#### THE DATA
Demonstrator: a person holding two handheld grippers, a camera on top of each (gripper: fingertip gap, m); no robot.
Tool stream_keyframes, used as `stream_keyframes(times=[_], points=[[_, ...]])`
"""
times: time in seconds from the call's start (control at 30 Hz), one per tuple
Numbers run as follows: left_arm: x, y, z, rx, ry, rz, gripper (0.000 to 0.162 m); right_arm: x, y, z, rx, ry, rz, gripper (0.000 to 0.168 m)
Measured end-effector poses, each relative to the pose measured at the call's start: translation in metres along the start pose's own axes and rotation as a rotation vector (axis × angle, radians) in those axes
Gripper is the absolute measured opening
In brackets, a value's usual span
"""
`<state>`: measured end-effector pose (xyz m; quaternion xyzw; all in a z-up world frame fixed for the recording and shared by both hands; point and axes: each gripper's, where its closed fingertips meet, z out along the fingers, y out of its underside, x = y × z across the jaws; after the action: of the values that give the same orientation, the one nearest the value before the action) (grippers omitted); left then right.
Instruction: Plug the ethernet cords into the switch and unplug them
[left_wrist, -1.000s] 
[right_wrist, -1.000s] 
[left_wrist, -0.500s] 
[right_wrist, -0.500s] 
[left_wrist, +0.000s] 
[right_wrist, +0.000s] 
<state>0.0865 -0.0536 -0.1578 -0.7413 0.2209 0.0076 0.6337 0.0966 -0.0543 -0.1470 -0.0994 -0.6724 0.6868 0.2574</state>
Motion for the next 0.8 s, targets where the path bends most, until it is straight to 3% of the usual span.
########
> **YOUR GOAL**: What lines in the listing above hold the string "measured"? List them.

> **WRITTEN RESPONSE**:
Measured end-effector poses, each relative to the pose measured at the call's start: translation in metres along the start pose's own axes and rotation as a rotation vector (axis × angle, radians) in those axes
Gripper is the absolute measured opening
`<state>`: measured end-effector pose (xyz m; quaternion xyzw; all in a z-up world frame fixed for the recording and shared by both hands; point and axes: each gripper's, where its closed fingertips meet, z out along the fingers, y out of its underside, x = y × z across the jaws; after the action: of the values that give the same orientation, the one nearest the value before the action) (grippers omitted); left then right.

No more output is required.